3rd Degree Fun: not fun at any point. Deep regret.

This race would be 2nd degree fun (though mile 5 was pushing the 3rd degree).

Friday night I met up with my old man and we ventured north for the Mt. Washington Road Race. After dinner at a great bar (sorry, "gastropub") in St. Albans VT we met up with Stoneman at a hotel near the mountain in Jackson, NH.  Stoneman was limber from earlier in the day post-hike libations and his pop culture lessons on "dad body" and "man buns" helped dull my nerves. At dawn and after a crappy night's sleep, my dad left to hike the mountain, while Stoney and I breakfasted across from the race start. The view was intimidating.

For scale: note that you can't see the summit buildings.

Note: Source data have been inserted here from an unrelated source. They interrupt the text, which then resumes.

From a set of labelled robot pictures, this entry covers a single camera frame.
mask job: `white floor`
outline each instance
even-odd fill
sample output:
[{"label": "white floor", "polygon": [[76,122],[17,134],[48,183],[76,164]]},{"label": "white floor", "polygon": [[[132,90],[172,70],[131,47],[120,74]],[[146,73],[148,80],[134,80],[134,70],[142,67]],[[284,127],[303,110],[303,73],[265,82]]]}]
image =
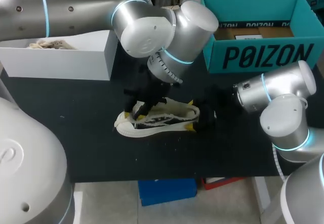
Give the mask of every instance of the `white floor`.
[{"label": "white floor", "polygon": [[259,224],[250,179],[194,198],[142,207],[136,181],[76,184],[74,224]]}]

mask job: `black tabletop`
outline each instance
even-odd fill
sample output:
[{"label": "black tabletop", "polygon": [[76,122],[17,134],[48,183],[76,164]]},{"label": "black tabletop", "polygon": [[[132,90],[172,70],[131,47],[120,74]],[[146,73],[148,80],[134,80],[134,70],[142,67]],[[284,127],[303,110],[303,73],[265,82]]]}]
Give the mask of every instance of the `black tabletop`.
[{"label": "black tabletop", "polygon": [[[278,175],[259,114],[243,114],[230,125],[201,133],[133,139],[113,130],[123,110],[123,89],[132,86],[146,60],[131,58],[118,46],[111,81],[9,78],[5,72],[2,80],[21,109],[61,141],[73,182]],[[227,87],[254,75],[209,75],[200,55],[170,98],[189,102],[212,83]],[[317,93],[308,99],[308,123],[324,128],[324,82],[317,68],[314,75]],[[280,164],[284,174],[300,166],[283,159]]]}]

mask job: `white shoebox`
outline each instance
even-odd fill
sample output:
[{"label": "white shoebox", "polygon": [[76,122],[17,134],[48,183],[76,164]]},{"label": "white shoebox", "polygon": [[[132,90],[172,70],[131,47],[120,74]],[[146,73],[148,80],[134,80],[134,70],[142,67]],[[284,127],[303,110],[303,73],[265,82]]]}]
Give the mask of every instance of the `white shoebox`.
[{"label": "white shoebox", "polygon": [[[77,50],[28,49],[39,40],[65,40]],[[113,31],[0,42],[9,77],[110,80],[118,39]]]}]

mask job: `sneaker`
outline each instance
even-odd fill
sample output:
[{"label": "sneaker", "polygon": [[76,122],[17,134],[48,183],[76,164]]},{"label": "sneaker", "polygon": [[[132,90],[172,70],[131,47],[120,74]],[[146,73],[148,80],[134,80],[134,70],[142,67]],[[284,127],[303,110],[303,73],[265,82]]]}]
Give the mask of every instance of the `sneaker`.
[{"label": "sneaker", "polygon": [[[114,124],[117,131],[125,137],[147,137],[164,131],[195,131],[193,124],[198,121],[199,108],[166,98],[167,103],[153,106],[144,118],[134,120],[132,114],[122,112]],[[133,114],[143,105],[137,102]]]}]

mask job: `robotic arm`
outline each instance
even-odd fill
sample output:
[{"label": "robotic arm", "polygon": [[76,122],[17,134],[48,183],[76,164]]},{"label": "robotic arm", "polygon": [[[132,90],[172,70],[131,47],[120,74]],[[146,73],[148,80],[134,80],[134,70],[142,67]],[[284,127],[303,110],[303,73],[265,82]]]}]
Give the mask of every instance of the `robotic arm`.
[{"label": "robotic arm", "polygon": [[178,10],[154,7],[151,0],[0,0],[0,4],[0,41],[114,30],[130,56],[150,56],[152,80],[133,92],[126,106],[131,112],[134,102],[145,101],[138,115],[165,97],[170,84],[182,83],[181,76],[218,28],[215,15],[195,2],[185,2]]}]

It's by far the biggest mountain in New England and the biggest East of the Rockies. I haven't seen it since I was a kid and the damn thing was imposing. It's big enough that the second half of the race is above tree line and feels more Coloradan than Appalachian. Race stats: This auto road climb totals 4,688' (to 6,288') with an average grade of 12%. I've trained for this, mostly, but I knew it was going to put a big hurt on me. Some quick math based on my race the past weekend at Mt. Ascutney indicated that 1:06-1:08 was a reasonable goal, which would put me top 10 most years. The starting line was loaded per usual with many of the country's best mountain runners (sans the injured Blake) and even a fast Italian or two. Some miles are steeper than others but only by 1-2% so you can expect relatively even splits, until fatigue and altitude slow the 2nd half. With all of this in mind the plan was to average 8:40's for the first half and then hang on with whatever I had left, hopefully finishing among the big boys.

The plan worked through 4 miles. Splits: 7:20 (the first 200M are flat); 8:32; 8:51; 8:58 (halfway in 32:26).  The idea is to run most of this race at lactate threshold right from the start, hopefully only going miserably anaerobic near the finish. (You'd better experience this repeatedly in training. Otherwise your primitive animal brain - the self-preserving fear center - will put the brakes on hard).  I was sitting in 10th place at mile 4 and the guys I'd hoped to run with were ahead of me. I felt ok but I knew I wouldn't be chasing them...just hanging on.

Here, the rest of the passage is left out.